Exercise directions: Copy out exactly the lines from the start of the data to the line containing "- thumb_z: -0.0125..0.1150". Include both.

### Raw data

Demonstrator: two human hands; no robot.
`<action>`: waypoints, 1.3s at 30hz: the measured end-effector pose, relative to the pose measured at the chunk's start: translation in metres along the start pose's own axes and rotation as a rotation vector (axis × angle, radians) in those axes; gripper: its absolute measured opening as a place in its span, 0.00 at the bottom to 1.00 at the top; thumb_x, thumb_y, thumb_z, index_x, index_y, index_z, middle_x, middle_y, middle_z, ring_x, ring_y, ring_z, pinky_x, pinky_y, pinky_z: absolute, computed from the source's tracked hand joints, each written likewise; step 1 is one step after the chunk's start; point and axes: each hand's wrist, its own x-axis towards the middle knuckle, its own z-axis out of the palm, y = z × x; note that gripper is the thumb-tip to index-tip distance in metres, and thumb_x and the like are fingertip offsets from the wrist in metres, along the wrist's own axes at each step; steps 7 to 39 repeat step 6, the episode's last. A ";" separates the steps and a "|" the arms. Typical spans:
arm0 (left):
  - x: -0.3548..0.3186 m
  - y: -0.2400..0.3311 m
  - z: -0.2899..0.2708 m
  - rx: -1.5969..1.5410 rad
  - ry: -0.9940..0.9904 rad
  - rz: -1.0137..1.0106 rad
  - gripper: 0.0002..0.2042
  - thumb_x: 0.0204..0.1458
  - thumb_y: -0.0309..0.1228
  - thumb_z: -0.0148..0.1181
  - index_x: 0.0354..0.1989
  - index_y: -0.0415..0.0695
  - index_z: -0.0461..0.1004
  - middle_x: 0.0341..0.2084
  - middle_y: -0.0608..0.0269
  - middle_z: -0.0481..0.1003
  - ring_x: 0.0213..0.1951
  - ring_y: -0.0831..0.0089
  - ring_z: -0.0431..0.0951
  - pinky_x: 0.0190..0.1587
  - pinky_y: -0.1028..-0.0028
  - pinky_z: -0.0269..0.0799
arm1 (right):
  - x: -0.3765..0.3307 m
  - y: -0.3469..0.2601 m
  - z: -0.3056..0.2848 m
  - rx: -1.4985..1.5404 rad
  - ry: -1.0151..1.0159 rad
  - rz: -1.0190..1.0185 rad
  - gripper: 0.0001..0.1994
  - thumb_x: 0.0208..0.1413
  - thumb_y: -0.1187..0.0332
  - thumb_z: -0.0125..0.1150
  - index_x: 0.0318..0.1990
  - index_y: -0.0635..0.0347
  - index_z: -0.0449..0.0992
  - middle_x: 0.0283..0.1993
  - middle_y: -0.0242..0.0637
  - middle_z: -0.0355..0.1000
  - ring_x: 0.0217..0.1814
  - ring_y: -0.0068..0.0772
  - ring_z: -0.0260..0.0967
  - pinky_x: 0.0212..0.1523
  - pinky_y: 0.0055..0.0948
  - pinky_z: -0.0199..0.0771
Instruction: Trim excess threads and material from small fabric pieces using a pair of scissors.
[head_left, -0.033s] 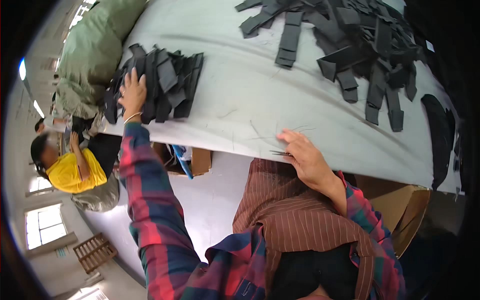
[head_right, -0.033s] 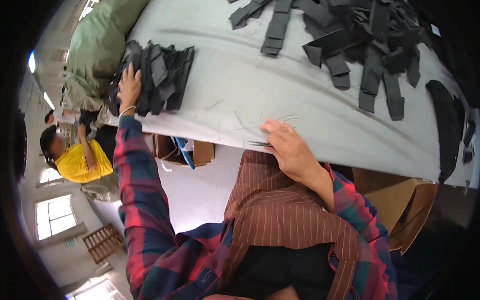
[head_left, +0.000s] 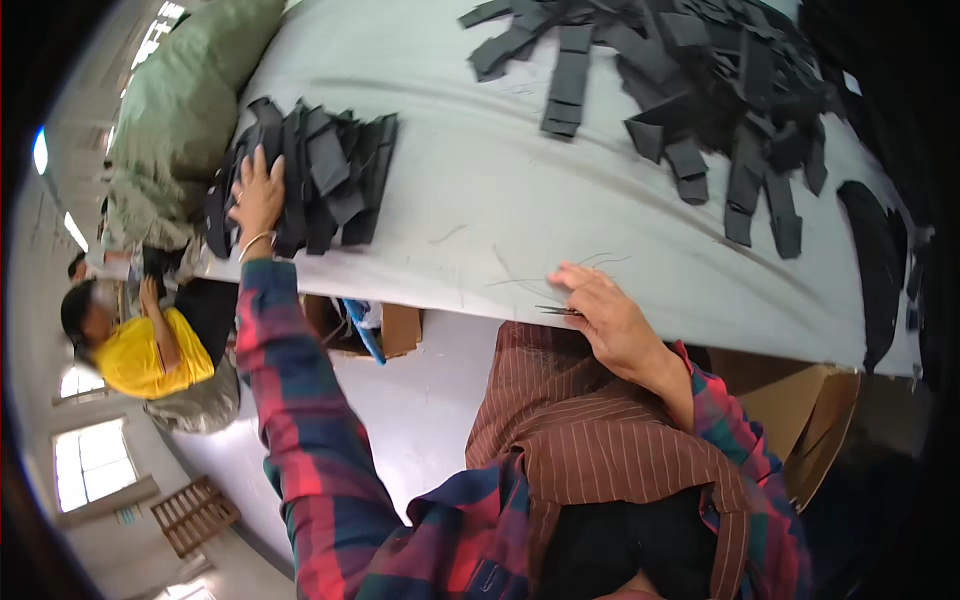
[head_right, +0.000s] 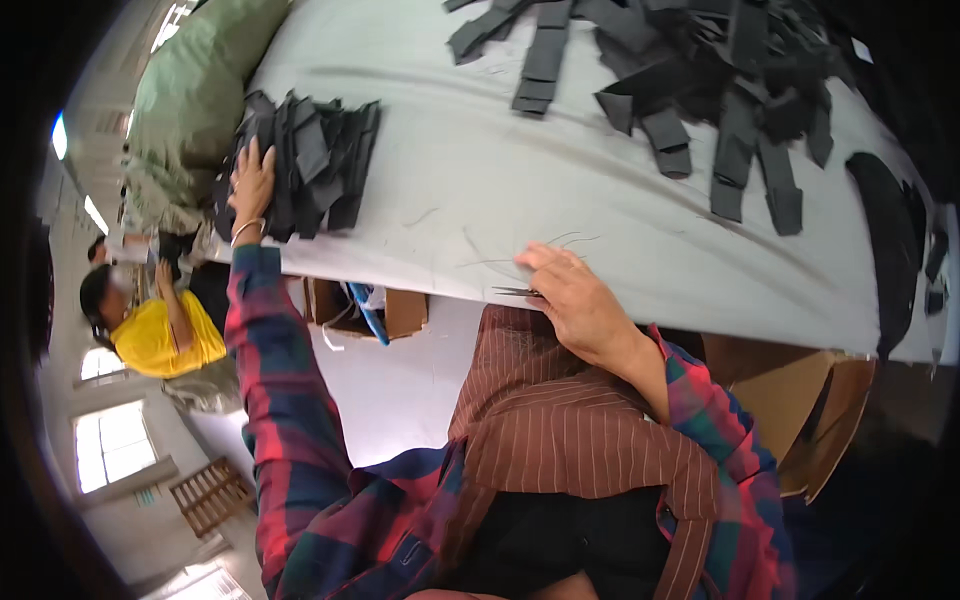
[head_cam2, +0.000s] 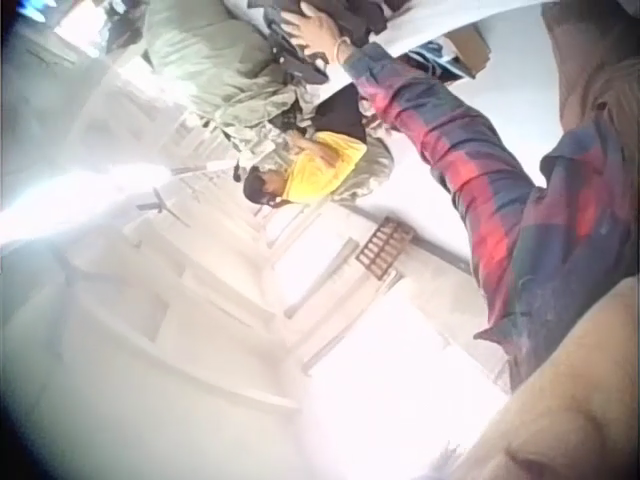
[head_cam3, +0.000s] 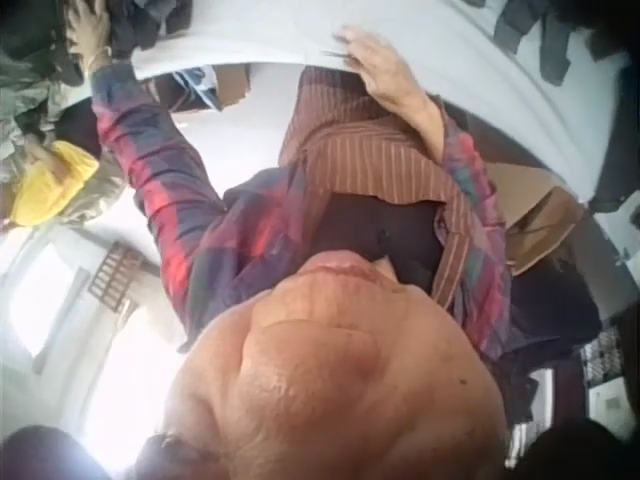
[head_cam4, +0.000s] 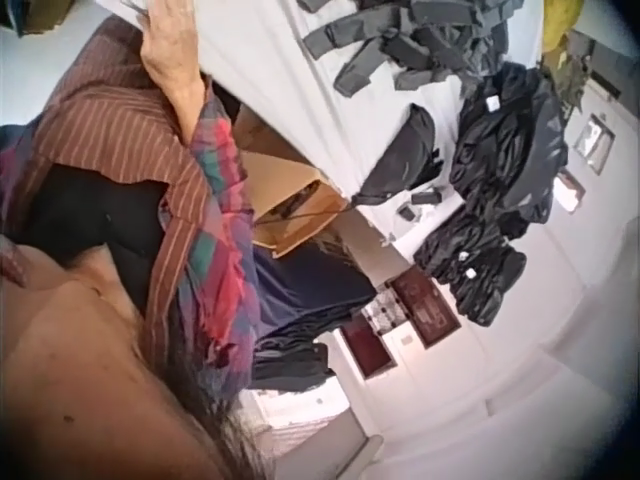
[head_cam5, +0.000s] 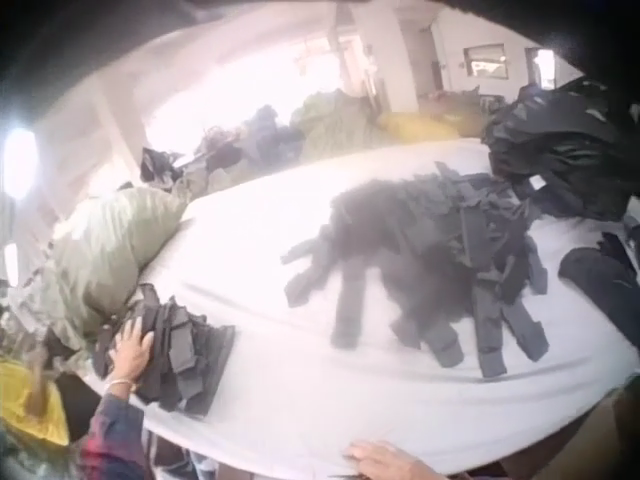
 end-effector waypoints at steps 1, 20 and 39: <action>0.006 -0.018 0.001 -0.034 0.050 0.049 0.32 0.56 0.60 0.43 0.68 0.62 0.54 0.68 0.59 0.53 0.63 0.38 0.55 0.58 0.34 0.50 | 0.000 0.001 -0.002 0.066 0.009 -0.028 0.06 0.53 0.78 0.57 0.38 0.66 0.70 0.53 0.45 0.69 0.60 0.49 0.63 0.57 0.41 0.63; -0.005 0.062 -0.019 -0.105 0.390 0.308 0.30 0.50 0.52 0.60 0.62 0.57 0.66 0.63 0.52 0.58 0.61 0.46 0.59 0.60 0.47 0.56 | -0.009 -0.001 -0.036 0.445 -0.058 0.509 0.11 0.57 0.73 0.55 0.48 0.62 0.71 0.47 0.44 0.71 0.51 0.39 0.68 0.51 0.35 0.66; -0.005 0.062 -0.019 -0.105 0.390 0.308 0.30 0.50 0.52 0.60 0.62 0.57 0.66 0.63 0.52 0.58 0.61 0.46 0.59 0.60 0.47 0.56 | -0.009 -0.001 -0.036 0.445 -0.058 0.509 0.11 0.57 0.73 0.55 0.48 0.62 0.71 0.47 0.44 0.71 0.51 0.39 0.68 0.51 0.35 0.66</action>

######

Response to the task:
Demonstrator: two human hands; no robot.
`<action>`: waypoints, 1.3s at 30hz: the measured end-effector pose, relative to the pose measured at the chunk's start: translation in metres along the start pose's own axes and rotation as a rotation vector (axis × angle, radians) in those axes; gripper: its absolute measured opening as a place in its span, 0.00 at the bottom to 1.00 at the top; thumb_x, thumb_y, thumb_z, index_x, index_y, index_z, middle_x, middle_y, middle_z, ring_x, ring_y, ring_z, pinky_x, pinky_y, pinky_z: absolute, computed from the source's tracked hand joints, each written likewise; step 1 is one step after the chunk's start; point and axes: each hand's wrist, its own x-axis towards the middle knuckle, its own z-axis out of the palm, y = z × x; note that gripper is the thumb-tip to index-tip distance in metres, and thumb_x and the like are fingertip offsets from the wrist in metres, along the wrist's own axes at each step; steps 7 to 39 repeat step 6, the episode's last. A ";" separates the steps and a "|" the arms. Typical spans:
arm0 (left):
  - x: -0.3548..0.3186 m
  - y: -0.2400..0.3311 m
  - z: -0.2899..0.2708 m
  - rx: -1.5969..1.5410 rad
  - ry: -0.9940..0.9904 rad
  - rz: -1.0137..1.0106 rad
  - gripper: 0.0002..0.2042
  - thumb_x: 0.0204..0.1458
  - thumb_y: -0.0309..0.1228
  - thumb_z: -0.0148..0.1181
  - index_x: 0.0354..0.1989
  - index_y: -0.0415..0.0695
  - index_z: -0.0461..0.1004
  - middle_x: 0.0341..0.2084
  - middle_y: -0.0608..0.0269
  - middle_z: -0.0481..0.1003
  - ring_x: 0.0213..0.1951
  - ring_y: -0.0831..0.0089
  - ring_z: -0.0431..0.0951
  - pinky_x: 0.0190..0.1587
  - pinky_y: -0.1028..-0.0028
  - pinky_z: -0.0269..0.0799
arm1 (right):
  - x: -0.3765..0.3307 m
  - y: -0.3469..0.2601 m
  - z: -0.3056..0.2848 m
  - rx: -1.4985..1.5404 rad
  - ry: -1.0151..1.0159 rad
  - rz: -1.0190..1.0185 rad
  - gripper: 0.0001..0.1994
  - thumb_x: 0.0208..0.1413
  - thumb_y: -0.1187..0.0332
  - thumb_z: -0.0125..0.1150

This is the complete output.